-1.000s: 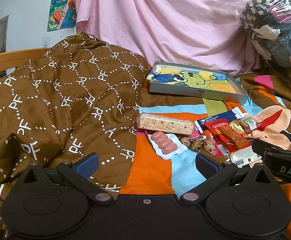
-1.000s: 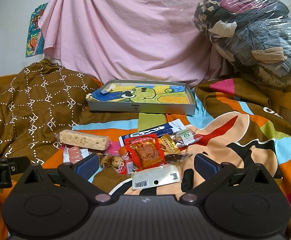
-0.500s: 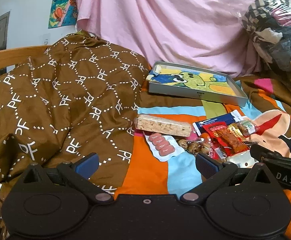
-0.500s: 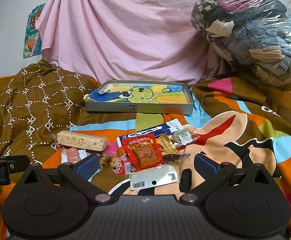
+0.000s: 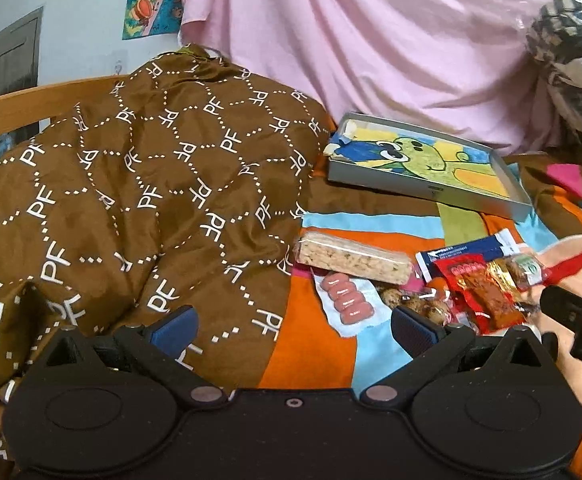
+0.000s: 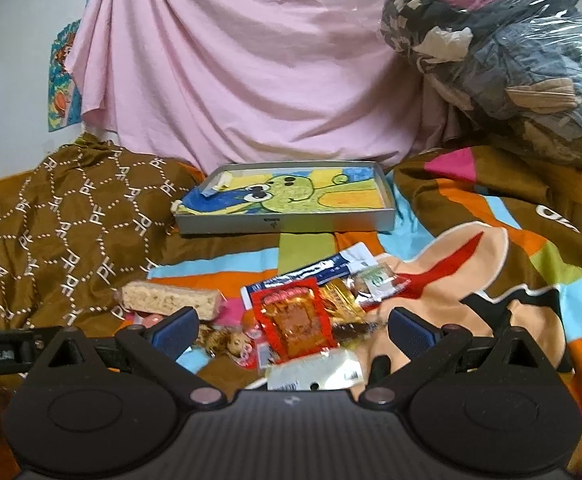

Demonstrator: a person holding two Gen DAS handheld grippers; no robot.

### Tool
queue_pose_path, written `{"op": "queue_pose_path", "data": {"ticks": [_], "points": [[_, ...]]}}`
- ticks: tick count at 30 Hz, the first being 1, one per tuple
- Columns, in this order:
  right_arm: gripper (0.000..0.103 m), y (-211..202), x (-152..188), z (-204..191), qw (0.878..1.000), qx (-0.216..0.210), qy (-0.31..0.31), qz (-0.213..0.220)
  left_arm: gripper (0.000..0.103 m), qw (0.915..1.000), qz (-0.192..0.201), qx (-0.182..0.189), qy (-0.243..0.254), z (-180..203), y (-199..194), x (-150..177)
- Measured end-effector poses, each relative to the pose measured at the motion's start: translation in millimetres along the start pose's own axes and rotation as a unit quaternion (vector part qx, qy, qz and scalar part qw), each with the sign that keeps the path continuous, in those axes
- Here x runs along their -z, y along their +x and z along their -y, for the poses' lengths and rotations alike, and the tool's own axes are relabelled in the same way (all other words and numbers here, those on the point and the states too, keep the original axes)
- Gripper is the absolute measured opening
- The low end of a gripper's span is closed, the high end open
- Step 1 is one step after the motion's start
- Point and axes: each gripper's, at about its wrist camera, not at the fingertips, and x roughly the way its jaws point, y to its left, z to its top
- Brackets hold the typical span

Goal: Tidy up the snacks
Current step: 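Lower the left gripper onto the wrapped rice-cake bar while the right gripper approaches the red spicy-strip pack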

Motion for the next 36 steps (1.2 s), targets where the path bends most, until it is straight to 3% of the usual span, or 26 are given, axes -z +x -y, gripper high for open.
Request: {"op": "queue_pose_path", "data": {"ticks": [7, 12, 16, 24, 29, 32, 36], "points": [[0.103, 15.7, -20.9, 1.3, 0.995, -0.070, -0.066, -0.017, 0.102, 0.9998, -0.016, 0.001, 0.016, 13.0, 23.0, -20.4], [0.103, 33.8, -25.0, 1.6, 0.981, -0.142, -0.119, -0.050, 0.102, 0.9991, -0.029, 0.027, 0.011, 21.3, 48.3, -34.1], [0.103, 52.6, -28.9, 7.8, 0.984, -0.127, -0.111, -0.066, 0.102, 0.9982, -0.041, 0.038, 0.019, 26.5, 72.2, -44.1], [0.103, 82.7, -34.8, 25.2, 0.988, -0.105, -0.073, -0.081, 0.102, 0.9923, -0.042, 0.032, 0.112, 38.5, 109.4, -55.8], [0.103, 91.0, -30.2, 23.7, 0.987, -0.110, -0.076, -0.086, 0.102, 0.9813, -0.038, 0.065, 0.177, 45.6, 129.1, -61.3], [0.103, 99.1, -24.8, 21.7, 0.983, -0.132, -0.083, -0.098, 0.102, 0.9701, -0.037, 0.103, 0.217, 49.6, 140.5, -67.9], [0.103, 110.9, -19.2, 20.1, 0.981, -0.132, -0.093, -0.104, 0.102, 0.9548, -0.063, 0.148, 0.250, 52.5, 164.6, -77.0]]}}
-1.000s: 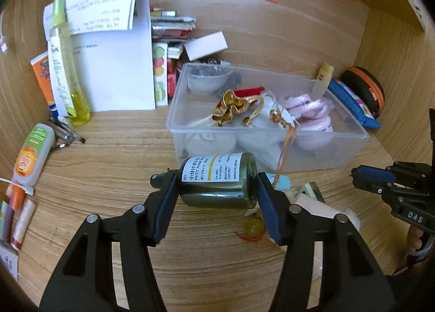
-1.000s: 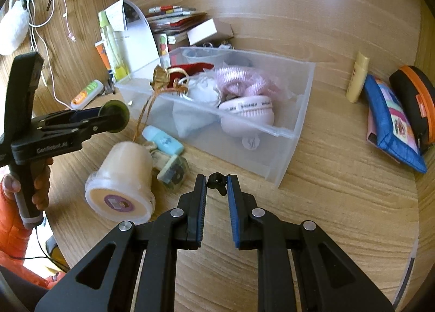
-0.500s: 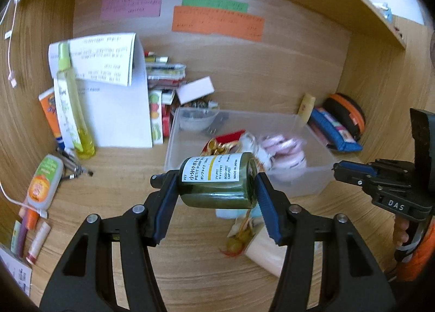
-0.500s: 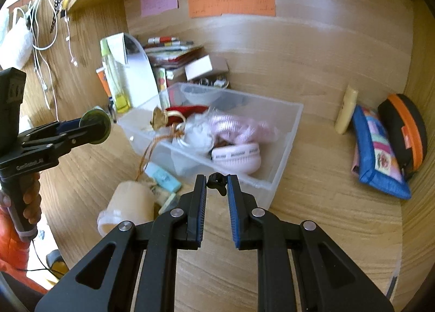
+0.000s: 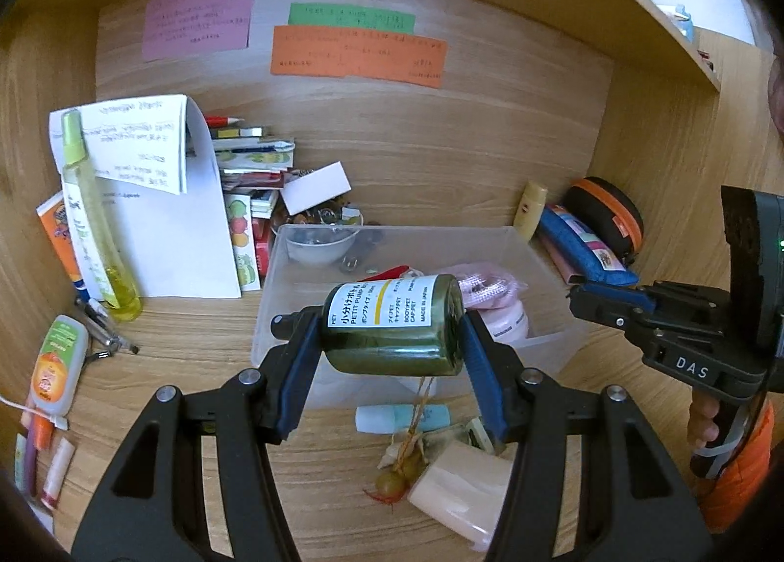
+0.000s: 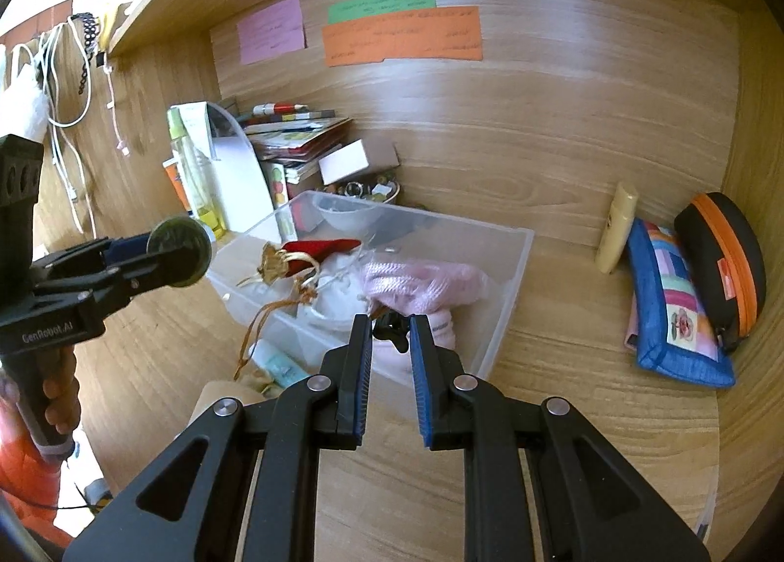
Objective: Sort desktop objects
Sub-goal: 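Carry the green bottle and black clip over the clear box and open both tools, then grasp the white cream jar with the left tool while the right approaches the small soap bars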
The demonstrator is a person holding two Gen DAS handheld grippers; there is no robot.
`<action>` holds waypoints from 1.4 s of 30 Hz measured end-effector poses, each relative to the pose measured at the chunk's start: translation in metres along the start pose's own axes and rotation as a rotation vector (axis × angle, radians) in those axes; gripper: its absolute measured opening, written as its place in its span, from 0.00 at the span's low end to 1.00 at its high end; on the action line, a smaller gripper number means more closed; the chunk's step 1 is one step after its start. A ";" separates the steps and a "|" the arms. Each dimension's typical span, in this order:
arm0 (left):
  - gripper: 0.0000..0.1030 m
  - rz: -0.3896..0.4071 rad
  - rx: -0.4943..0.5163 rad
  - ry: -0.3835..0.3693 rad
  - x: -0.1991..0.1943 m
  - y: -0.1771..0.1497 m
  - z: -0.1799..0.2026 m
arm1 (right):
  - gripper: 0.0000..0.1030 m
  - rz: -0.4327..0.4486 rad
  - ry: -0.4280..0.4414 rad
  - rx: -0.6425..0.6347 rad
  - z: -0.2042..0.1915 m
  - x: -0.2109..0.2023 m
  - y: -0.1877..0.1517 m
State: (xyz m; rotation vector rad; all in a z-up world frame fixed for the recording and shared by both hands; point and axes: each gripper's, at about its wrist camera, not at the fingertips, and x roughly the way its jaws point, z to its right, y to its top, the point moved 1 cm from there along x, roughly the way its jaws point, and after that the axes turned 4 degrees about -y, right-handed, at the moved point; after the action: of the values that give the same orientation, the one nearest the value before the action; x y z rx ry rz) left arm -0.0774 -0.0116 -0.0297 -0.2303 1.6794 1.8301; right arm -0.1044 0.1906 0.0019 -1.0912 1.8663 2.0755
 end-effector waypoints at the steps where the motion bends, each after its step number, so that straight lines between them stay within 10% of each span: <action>1: 0.55 -0.006 -0.007 0.000 0.003 0.001 -0.002 | 0.14 0.002 0.002 0.002 0.001 0.002 0.001; 30: 0.56 -0.140 -0.045 0.013 0.063 -0.004 -0.018 | 0.14 -0.089 -0.064 -0.032 0.003 0.042 -0.006; 42: 0.69 -0.095 -0.045 0.026 0.038 0.000 -0.014 | 0.35 -0.063 -0.073 -0.019 0.000 0.026 -0.004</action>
State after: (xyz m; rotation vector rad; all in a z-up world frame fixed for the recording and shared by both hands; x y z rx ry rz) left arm -0.1111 -0.0125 -0.0518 -0.3482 1.6187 1.8028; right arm -0.1213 0.1822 -0.0172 -1.0502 1.7595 2.0732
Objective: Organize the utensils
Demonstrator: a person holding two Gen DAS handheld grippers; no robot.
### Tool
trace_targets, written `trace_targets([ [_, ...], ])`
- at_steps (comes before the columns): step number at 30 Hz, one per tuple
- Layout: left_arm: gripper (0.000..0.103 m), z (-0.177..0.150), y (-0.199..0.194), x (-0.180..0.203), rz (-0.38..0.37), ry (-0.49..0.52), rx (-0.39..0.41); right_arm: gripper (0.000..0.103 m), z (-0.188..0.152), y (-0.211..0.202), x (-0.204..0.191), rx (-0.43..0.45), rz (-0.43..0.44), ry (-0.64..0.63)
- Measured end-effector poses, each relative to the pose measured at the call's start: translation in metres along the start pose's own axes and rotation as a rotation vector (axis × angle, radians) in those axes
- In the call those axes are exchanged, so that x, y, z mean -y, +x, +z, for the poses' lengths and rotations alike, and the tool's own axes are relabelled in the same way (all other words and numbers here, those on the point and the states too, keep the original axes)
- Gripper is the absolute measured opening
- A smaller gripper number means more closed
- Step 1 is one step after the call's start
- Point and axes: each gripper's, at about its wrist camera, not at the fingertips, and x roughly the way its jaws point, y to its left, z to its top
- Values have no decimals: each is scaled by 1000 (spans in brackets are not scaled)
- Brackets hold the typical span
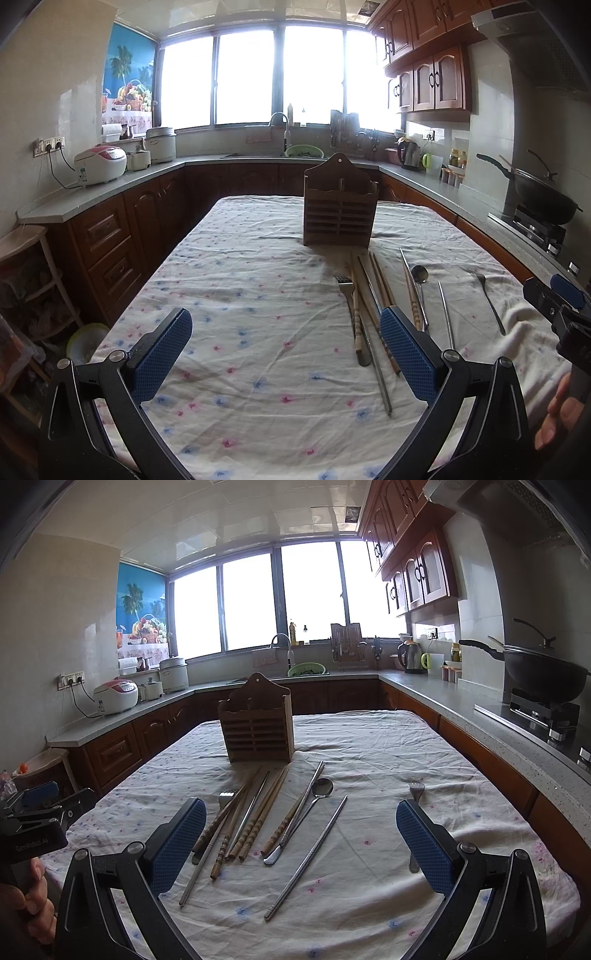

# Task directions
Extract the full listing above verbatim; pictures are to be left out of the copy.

# Exercise result
-1.000s: 
-1.000s: 
-0.500s: 
-0.500s: 
+0.000s: 
+0.000s: 

Demonstrator: a person holding two Gen DAS handheld grippers; no robot.

### Tool
queue_pose_path, written `{"op": "queue_pose_path", "data": {"ticks": [_], "points": [[_, ...]]}}`
- ticks: tick count at 30 Hz, the first being 1, one per tuple
- Columns, in this order:
  right_arm: gripper (0.000..0.103 m), y (-211..202), x (-152..188), z (-204..191), qw (0.878..1.000), qx (-0.216..0.210), qy (-0.31..0.31), qz (-0.213..0.220)
  left_arm: gripper (0.000..0.103 m), qw (0.915..1.000), qz (-0.192..0.201), qx (-0.182..0.189), qy (-0.243..0.254), z (-180..203), y (-199..194), x (-150..177)
- Measured end-effector poses, each relative to the pose measured at the motion's start: translation in millimetres along the start pose's own axes and rotation as a unit quaternion (vector part qx, qy, qz and scalar part qw), each with the sign that keeps the path continuous, in those axes
- Here x runs along their -z, y along their +x and z along their -y, for the poses' lengths and rotations alike, and the tool's own axes are relabelled in the same way (all other words and numbers here, those on the point and the states too, keep the original axes)
- Gripper is the absolute measured opening
- The low end of a gripper's span is closed, the high end open
- Step 1 is one step after the motion's start
- Point and axes: each gripper's, at about its wrist camera, not at the fingertips, and x roughly the way its jaws point, y to its left, z to its top
- Brackets hold the typical span

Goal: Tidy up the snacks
Current step: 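Lower the left gripper onto the wrapped rice-cake bar while the right gripper approaches the red spicy-strip pack
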
Motion for the next 36 steps (1.2 s), targets where the path bends most, until it is straight to 3% of the usual span, or 26 are given, axes -z +x -y, gripper high for open.
Request: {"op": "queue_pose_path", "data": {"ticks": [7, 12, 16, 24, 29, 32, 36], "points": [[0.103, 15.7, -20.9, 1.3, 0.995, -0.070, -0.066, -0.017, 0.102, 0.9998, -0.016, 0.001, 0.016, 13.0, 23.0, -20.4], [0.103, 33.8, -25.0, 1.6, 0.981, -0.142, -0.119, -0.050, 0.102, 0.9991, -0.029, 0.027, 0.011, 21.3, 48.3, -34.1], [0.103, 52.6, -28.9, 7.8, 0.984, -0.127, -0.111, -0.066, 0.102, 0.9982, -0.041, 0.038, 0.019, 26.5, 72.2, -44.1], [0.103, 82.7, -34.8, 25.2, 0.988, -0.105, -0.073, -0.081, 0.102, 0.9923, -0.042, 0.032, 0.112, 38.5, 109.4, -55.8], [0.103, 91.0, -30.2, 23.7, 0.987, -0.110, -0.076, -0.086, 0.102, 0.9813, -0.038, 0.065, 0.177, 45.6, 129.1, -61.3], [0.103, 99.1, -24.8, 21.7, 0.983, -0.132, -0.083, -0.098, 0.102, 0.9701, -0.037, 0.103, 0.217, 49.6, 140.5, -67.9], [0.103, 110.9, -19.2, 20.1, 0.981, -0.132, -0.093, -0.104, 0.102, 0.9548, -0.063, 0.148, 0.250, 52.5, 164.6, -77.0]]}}
-1.000s: 
-1.000s: 
-0.500s: 
-0.500s: 
+0.000s: 
+0.000s: 
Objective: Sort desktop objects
Sub-goal: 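Carry the green bottle and black clip over the clear box and open both tools, then grasp the white cream jar with the left tool while the right approaches the small soap bars
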The demonstrator is a person holding two Gen DAS handheld grippers; there is no robot.
`<action>` holds waypoints from 1.4 s of 30 Hz measured end-effector poses, each relative to the pose measured at the chunk's start: translation in metres along the start pose's own axes and rotation as a rotation vector (axis × angle, radians) in those axes; gripper: its absolute measured opening, written as its place in its span, from 0.00 at the span's low end to 1.00 at its high end; on the action line, a smaller gripper number means more closed; the chunk's step 1 is one step after its start. A ";" separates the steps and a "|" the arms. Each dimension's typical span, in this order:
arm0 (left):
  - gripper: 0.0000..0.1030 m
  - rz: -0.3896..0.4071 rad
  - rx: -0.4943..0.5163 rad
  - ry: -0.3835..0.3693 rad
  - x: -0.1991..0.1943 m
  - y: -0.1771..0.1497 m
  - z: -0.1799..0.2026 m
arm1 (right):
  - gripper: 0.0000..0.1030 m
  - rz: -0.4327..0.4486 rad
  - ry: -0.4280..0.4414 rad
  - rx: -0.6425..0.6347 rad
  - z: -0.2042..0.1915 m
  - x: -0.2109..0.2023 m
  - y: -0.1877..0.1517 m
State: (xyz m; rotation vector rad; all in a z-up world frame fixed for the recording and shared by both hands; point and axes: each gripper's, at about its wrist camera, not at the fingertips, and x roughly the way its jaws point, z to its right, y to its top, the point moved 1 cm from there along x, roughly the way its jaws point, and after that the axes turned 4 degrees about -y, right-handed, at the moved point; after the action: of the values that give the same orientation, the one nearest the value before the action; x y z rx ry rz) left arm -0.0774 -0.0116 -0.0297 -0.2303 1.6794 1.8301; right arm -0.1044 0.1906 0.0019 -1.0912 1.8663 2.0755
 end-effector waypoints at the steps where the motion bends, each after its step number, so that straight lines between them stay within 10% of each span: <action>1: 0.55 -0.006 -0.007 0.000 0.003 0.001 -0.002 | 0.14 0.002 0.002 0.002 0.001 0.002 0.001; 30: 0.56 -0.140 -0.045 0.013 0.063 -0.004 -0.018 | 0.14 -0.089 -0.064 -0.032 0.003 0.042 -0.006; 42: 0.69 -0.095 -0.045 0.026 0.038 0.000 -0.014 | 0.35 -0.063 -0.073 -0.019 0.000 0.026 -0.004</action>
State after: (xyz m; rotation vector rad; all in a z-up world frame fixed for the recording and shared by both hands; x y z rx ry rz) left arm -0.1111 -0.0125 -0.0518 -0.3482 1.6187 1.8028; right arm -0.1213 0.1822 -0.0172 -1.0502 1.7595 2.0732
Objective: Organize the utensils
Demonstrator: a person holding two Gen DAS handheld grippers; no robot.
### Tool
trace_targets, written `trace_targets([ [_, ...], ])`
- at_steps (comes before the columns): step number at 30 Hz, one per tuple
- Layout: left_arm: gripper (0.000..0.103 m), z (-0.177..0.150), y (-0.199..0.194), x (-0.180..0.203), rz (-0.38..0.37), ry (-0.49..0.52), rx (-0.39..0.41); right_arm: gripper (0.000..0.103 m), z (-0.188..0.152), y (-0.211..0.202), x (-0.204..0.191), rx (-0.43..0.45), rz (-0.43..0.44), ry (-0.64..0.63)
- Measured end-effector poses, each relative to the pose measured at the call's start: translation in metres along the start pose's own axes and rotation as a rotation vector (axis × angle, radians) in those axes
- In the call those axes are exchanged, so that x, y, z mean -y, +x, +z, for the poses' lengths and rotations alike, and the tool's own axes are relabelled in the same way (all other words and numbers here, those on the point and the states too, keep the original axes)
- Gripper is the absolute measured opening
- A smaller gripper number means more closed
- Step 1 is one step after the call's start
- Point and axes: each gripper's, at about its wrist camera, not at the fingertips, and x roughly the way its jaws point, y to its left, z to its top
- Values have no decimals: each is scaled by 1000 (spans in brackets are not scaled)
- Brackets hold the typical span

This finishes the answer to the exercise.